In the given expression a³x - x⁴ + a²x² - ax³,

The first term a³x can be factorised as: a × a × a × x

The second term - x⁴ can be factorised as: (-1) × x × x × x × x

The third term a²x² can be factorised as: a × a × x × x and

The fourth term - ax³ can be factorised as : (-1) × a × x × x × x

The common factor for both the terms is x.

Taking out the common factor we get,

a³x - x⁴ + a²x² - ax³ = x [a³ - x³ + a²x - ax²]

= x [a²x + a³ - x³ - ax²]

Again this can be further factorised as,

x [a²(x + a) - x²( x + a)]

x[(a² -x²)(x+a)]

x[(a+x)(a -x)(x + a)] (using identity a² - b² = (a + b) (a - b) )

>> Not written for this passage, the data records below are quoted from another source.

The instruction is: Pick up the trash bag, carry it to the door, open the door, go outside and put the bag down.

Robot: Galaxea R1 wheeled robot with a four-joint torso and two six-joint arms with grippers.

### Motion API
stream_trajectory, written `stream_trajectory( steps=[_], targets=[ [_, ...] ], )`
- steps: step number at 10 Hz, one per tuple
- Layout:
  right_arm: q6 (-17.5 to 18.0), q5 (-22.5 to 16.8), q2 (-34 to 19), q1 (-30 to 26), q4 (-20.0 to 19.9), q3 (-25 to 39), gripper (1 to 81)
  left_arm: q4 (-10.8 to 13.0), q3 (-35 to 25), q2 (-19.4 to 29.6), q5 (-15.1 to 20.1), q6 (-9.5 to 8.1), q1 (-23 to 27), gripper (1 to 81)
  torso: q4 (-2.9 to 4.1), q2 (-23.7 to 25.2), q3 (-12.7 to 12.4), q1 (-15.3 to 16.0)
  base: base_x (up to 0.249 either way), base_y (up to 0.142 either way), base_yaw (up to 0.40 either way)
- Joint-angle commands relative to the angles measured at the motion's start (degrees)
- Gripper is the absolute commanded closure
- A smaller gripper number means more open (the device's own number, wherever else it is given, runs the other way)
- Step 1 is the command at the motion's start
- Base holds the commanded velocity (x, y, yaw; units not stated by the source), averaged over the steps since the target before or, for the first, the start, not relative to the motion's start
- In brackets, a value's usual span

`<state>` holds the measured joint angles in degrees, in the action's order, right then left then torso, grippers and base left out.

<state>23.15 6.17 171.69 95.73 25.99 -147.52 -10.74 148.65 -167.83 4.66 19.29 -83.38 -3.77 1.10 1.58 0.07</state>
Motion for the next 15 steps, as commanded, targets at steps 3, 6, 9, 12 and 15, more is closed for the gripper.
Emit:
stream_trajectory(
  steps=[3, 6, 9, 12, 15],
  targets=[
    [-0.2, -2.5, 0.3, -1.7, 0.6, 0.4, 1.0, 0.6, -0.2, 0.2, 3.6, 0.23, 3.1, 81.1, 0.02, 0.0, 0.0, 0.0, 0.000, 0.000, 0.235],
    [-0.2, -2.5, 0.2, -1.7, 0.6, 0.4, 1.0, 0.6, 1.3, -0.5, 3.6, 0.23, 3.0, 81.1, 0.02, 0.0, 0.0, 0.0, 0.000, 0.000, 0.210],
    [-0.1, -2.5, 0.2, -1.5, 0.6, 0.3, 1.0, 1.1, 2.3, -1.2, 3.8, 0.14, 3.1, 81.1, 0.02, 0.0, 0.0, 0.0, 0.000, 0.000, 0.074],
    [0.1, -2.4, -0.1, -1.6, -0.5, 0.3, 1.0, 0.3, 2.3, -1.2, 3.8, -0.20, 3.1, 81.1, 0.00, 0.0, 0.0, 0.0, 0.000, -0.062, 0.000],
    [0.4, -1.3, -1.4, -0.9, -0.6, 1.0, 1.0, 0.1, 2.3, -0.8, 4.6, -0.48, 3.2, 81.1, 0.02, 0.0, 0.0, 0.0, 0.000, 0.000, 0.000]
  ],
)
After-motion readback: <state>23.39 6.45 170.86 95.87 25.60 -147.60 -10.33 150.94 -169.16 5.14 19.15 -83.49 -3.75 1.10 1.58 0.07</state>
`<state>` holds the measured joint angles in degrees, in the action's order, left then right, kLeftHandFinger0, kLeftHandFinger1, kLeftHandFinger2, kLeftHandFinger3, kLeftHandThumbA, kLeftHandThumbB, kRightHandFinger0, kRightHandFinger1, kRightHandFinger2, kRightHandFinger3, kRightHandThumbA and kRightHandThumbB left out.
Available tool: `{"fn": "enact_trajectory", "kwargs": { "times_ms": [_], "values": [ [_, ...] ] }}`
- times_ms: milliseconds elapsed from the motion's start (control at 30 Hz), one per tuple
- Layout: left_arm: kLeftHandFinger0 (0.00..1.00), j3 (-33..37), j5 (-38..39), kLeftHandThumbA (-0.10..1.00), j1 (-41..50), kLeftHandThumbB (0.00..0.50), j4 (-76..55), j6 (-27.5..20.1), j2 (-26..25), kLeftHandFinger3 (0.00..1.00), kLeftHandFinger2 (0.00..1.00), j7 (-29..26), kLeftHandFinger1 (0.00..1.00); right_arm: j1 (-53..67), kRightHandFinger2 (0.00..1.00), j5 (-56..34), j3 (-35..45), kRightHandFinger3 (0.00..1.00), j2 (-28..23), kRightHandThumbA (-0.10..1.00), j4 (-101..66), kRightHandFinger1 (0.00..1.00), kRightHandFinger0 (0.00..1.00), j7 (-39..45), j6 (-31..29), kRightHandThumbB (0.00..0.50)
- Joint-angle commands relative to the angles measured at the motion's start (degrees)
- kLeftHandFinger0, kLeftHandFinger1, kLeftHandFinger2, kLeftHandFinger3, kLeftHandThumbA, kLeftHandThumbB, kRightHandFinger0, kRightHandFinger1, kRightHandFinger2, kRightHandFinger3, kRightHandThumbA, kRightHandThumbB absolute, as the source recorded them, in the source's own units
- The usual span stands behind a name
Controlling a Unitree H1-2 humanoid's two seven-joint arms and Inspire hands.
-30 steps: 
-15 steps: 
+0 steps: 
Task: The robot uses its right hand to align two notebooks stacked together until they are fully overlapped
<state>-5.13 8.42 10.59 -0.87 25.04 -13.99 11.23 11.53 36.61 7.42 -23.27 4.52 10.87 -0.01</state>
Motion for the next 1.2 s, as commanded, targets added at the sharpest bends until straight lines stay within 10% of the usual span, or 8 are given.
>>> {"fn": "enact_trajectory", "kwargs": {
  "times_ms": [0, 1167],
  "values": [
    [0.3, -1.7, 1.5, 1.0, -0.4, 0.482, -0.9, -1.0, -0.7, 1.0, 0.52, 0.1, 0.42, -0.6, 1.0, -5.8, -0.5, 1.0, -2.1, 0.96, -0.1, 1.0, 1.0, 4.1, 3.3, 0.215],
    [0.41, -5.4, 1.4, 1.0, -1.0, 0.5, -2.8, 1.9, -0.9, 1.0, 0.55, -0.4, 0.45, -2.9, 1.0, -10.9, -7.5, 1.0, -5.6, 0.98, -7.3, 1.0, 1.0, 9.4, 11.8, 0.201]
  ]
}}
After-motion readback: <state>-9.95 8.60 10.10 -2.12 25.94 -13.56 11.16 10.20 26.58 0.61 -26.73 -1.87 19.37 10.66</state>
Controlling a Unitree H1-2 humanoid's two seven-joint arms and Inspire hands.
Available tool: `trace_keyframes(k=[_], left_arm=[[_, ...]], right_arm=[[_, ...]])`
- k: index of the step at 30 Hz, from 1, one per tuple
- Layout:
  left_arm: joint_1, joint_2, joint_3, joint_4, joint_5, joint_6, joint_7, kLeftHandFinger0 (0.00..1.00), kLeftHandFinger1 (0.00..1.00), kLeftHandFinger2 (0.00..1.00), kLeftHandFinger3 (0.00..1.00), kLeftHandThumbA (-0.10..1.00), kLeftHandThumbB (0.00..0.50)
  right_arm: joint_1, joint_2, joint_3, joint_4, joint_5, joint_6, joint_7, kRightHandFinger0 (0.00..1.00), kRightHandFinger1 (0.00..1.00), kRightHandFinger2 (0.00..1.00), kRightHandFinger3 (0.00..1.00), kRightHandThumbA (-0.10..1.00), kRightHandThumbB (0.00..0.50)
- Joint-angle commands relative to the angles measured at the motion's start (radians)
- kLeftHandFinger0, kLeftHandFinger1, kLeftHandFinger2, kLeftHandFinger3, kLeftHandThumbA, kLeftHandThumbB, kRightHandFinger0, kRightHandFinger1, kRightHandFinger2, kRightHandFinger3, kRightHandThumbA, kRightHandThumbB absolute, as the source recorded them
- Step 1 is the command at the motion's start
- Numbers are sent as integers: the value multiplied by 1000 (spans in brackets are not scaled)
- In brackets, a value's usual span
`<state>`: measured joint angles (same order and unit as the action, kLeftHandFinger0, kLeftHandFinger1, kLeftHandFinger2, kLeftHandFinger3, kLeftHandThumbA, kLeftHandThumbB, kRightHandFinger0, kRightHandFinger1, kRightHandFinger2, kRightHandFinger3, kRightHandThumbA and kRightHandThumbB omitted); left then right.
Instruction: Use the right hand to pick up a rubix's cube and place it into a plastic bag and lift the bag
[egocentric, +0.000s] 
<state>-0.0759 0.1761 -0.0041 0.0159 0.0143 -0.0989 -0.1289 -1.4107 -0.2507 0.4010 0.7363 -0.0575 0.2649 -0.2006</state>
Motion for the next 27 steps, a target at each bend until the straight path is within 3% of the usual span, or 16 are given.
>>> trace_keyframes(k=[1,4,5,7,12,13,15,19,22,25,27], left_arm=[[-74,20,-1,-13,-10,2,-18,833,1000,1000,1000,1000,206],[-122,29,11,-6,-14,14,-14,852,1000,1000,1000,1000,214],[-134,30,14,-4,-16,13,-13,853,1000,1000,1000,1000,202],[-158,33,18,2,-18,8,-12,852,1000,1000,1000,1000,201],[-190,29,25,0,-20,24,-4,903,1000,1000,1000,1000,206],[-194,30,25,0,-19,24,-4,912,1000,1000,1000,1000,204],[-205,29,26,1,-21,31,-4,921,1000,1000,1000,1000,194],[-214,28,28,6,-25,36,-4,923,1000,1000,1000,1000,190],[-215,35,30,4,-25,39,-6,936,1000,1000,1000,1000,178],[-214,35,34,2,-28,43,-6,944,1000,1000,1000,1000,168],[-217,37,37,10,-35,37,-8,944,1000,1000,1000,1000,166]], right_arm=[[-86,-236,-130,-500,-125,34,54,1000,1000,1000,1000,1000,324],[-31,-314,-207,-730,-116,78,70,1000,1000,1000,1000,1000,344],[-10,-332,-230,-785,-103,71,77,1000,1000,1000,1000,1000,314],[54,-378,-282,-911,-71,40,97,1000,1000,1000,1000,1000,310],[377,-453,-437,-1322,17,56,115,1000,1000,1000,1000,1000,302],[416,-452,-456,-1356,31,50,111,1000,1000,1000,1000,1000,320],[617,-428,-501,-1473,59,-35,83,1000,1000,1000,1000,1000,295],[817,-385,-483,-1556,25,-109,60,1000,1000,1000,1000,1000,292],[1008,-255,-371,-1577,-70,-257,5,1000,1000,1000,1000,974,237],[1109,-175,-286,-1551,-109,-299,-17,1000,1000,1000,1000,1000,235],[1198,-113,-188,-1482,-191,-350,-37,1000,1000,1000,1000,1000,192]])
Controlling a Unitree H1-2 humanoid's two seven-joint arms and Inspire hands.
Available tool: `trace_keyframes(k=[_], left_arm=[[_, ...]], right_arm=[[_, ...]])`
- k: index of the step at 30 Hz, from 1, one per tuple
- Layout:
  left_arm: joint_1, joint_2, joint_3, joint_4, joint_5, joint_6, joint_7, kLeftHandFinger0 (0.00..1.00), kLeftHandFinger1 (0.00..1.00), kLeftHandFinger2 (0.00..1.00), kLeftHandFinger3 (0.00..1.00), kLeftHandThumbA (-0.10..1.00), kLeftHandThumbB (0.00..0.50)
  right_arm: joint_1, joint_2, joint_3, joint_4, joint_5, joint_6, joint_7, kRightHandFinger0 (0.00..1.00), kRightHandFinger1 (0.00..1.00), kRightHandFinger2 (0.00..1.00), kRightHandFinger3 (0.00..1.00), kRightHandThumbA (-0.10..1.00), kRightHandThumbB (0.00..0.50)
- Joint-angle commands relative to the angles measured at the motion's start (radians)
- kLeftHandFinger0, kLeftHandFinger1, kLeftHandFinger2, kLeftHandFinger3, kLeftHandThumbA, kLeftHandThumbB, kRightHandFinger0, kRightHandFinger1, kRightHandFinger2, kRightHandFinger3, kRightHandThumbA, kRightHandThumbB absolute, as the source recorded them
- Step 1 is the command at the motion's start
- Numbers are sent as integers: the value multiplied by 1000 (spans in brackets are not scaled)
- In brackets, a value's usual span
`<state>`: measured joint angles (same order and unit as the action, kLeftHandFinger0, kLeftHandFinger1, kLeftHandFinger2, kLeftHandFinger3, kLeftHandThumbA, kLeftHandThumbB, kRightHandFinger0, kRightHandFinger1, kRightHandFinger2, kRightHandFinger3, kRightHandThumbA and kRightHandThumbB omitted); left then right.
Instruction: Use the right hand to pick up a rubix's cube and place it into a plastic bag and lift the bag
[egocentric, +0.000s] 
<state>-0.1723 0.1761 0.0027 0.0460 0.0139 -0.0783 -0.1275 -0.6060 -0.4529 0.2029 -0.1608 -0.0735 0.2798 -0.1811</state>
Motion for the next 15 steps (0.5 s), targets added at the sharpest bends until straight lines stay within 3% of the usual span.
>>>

✦ Try This: Factorise: axp³ + 3xp³ - aq²px - 3xpq²

Given, axp³ + 3xp³ - aq²px - 3xpq²

= xp(ap² + 3p² - aq² - 3q²)

=xp[p²(a + 3) - q²(a + 3)]

=xp[(p² - q²)(a + 3)]

= xp(p + q)(p - q)(a + 3)

☛ Also Check: NCERT Solutions for Class 8 Maths Chapter 9

NCERT Exemplar Class 8 Maths Chapter 7 Problem 88(xiii)

Summary:

Factorising a³x - x⁴ + a²x² - ax³ we get, x[(a+x)(a -x)(x + a)]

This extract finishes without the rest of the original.